■ How to complete this task:
Tally the lines of the listing below in which the string "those" occurs, and give the tally alone.

=== Begin Enclosure ===

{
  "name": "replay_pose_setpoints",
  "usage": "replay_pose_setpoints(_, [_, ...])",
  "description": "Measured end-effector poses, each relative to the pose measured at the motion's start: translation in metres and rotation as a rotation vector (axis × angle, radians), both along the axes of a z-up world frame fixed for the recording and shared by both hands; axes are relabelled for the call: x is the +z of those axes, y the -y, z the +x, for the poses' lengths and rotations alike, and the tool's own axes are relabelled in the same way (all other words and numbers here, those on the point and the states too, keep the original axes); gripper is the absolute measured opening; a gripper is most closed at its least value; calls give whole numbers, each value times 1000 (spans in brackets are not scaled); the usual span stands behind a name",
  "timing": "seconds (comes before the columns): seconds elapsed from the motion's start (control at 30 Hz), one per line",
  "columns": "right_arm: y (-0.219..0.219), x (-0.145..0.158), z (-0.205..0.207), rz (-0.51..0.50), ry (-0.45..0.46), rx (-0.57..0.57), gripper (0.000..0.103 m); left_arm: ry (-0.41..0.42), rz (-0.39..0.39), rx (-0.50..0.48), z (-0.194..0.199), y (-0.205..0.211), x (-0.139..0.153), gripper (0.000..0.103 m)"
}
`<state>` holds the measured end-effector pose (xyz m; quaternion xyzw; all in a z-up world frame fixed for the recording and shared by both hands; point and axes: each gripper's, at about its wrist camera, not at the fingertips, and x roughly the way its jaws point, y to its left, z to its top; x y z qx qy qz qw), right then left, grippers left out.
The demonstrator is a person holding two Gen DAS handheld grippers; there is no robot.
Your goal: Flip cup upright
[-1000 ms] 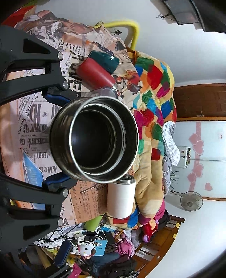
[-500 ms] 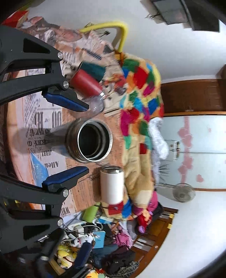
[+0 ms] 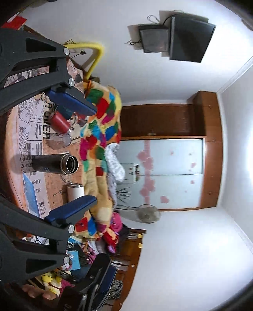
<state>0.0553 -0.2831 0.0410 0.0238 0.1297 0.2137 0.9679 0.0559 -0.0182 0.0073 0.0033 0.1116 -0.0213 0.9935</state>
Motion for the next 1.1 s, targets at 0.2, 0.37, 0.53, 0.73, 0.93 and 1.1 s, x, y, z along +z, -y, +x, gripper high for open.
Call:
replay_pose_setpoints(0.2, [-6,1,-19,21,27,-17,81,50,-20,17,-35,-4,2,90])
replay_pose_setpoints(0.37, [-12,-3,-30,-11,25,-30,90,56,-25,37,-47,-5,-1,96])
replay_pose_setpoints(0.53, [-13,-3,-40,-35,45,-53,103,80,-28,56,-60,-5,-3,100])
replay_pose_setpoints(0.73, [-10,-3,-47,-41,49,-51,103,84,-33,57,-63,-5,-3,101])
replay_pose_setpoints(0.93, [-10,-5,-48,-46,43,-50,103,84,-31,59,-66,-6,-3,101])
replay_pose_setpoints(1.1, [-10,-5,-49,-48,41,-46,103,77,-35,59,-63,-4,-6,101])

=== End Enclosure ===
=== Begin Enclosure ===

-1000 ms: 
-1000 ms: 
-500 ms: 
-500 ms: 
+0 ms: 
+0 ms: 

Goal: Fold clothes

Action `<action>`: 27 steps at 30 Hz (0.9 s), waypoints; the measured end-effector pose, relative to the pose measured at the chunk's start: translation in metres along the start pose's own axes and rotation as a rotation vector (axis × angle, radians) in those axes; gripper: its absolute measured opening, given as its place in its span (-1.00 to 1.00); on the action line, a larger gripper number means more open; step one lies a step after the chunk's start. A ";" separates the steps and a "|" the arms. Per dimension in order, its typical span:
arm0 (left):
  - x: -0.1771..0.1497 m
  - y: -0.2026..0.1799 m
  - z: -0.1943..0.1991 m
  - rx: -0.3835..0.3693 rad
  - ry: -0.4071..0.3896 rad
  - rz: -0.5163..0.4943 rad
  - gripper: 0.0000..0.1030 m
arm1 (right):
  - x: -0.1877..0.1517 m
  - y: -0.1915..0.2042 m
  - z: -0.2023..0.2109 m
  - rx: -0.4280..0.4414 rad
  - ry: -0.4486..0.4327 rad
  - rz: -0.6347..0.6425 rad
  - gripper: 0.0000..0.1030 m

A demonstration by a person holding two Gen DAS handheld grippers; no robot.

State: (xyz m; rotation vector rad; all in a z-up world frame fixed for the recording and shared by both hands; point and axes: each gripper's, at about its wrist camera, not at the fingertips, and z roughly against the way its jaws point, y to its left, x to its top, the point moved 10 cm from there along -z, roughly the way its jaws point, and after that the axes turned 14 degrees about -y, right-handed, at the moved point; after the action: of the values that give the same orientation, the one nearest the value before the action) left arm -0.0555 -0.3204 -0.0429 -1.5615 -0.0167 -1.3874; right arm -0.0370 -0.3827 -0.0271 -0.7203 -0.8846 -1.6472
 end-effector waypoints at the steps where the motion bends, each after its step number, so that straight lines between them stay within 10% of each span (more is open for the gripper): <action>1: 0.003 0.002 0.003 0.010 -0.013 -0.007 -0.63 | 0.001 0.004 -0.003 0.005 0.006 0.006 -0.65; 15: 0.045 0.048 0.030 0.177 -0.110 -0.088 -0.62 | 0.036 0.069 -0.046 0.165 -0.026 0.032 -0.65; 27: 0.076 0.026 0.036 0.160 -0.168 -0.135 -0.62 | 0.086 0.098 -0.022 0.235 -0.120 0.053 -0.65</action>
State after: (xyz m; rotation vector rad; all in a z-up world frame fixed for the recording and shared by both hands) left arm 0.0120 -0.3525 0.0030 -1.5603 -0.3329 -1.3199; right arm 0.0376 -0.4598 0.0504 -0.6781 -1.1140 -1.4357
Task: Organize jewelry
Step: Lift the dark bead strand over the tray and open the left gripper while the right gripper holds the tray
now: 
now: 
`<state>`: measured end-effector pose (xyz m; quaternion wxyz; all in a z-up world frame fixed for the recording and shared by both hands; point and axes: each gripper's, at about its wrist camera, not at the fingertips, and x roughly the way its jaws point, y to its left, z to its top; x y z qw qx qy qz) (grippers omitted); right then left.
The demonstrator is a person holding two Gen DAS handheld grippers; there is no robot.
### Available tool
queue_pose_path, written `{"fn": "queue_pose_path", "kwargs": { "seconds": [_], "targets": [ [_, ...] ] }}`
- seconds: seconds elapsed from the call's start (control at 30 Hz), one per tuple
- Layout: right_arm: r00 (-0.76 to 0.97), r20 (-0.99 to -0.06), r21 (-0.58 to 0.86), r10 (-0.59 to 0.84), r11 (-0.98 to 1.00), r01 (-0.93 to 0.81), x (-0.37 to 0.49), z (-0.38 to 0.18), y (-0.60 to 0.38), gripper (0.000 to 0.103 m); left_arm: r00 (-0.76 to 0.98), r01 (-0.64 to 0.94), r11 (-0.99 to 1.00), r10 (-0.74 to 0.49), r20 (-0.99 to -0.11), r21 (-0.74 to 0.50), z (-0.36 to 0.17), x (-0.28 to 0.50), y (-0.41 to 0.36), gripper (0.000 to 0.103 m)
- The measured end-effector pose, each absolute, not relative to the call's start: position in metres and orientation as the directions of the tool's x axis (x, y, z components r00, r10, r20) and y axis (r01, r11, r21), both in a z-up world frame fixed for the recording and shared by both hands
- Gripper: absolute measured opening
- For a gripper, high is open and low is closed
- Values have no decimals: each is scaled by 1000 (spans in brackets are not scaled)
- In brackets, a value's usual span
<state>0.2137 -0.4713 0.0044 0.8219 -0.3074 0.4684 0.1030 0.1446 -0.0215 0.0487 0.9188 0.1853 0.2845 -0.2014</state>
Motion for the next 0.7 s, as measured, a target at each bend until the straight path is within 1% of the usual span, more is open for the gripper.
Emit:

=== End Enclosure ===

■ Task output:
2